What you should do – Could you set down exactly the lines of the data below, starting at the one that holds "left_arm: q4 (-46" and ending at the one that holds "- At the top", both included, and only those?
━━━━━ Available data
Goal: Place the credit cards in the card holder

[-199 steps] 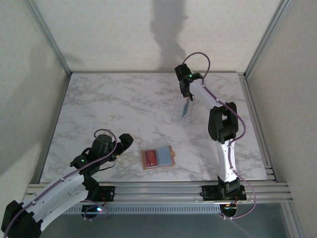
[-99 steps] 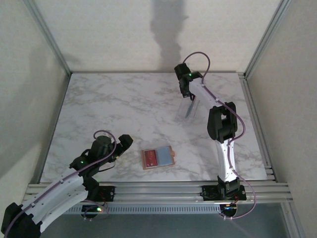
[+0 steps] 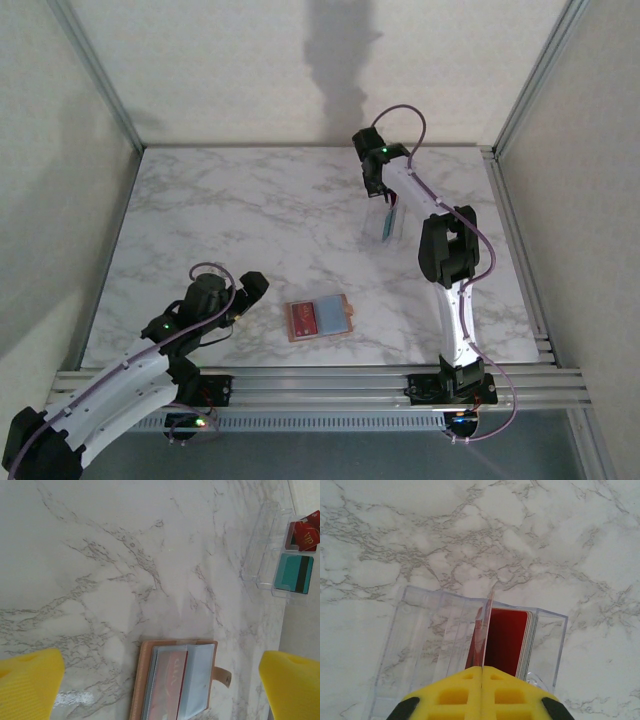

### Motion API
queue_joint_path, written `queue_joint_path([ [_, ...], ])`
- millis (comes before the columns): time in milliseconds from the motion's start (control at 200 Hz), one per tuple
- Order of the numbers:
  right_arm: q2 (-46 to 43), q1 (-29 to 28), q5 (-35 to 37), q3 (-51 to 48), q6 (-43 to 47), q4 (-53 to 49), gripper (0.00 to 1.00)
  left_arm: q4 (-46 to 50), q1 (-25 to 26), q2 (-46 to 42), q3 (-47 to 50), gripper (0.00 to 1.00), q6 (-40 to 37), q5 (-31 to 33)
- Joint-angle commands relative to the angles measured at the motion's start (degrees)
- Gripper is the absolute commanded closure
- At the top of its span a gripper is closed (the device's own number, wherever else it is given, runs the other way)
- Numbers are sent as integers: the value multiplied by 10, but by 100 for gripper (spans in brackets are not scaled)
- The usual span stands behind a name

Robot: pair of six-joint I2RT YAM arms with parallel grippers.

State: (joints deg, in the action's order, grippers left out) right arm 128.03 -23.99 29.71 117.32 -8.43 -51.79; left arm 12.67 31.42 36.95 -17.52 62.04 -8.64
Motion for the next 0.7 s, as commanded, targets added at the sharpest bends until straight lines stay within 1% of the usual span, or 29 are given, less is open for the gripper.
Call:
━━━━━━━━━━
Response to this exercise –
  left_arm: q4 (-46 to 50), q1 (-25 to 26), q2 (-46 to 42), q3 (-47 to 50), gripper (0.00 to 1.00), q6 (-40 to 37), q5 (-31 to 33)
- Joint-angle commands relative to the angles measured at the motion's start (degrees)
- Gripper is the absolute commanded closure
- At the top of its span a gripper is closed (the device's own number, wherever else it is given, runs the other way)

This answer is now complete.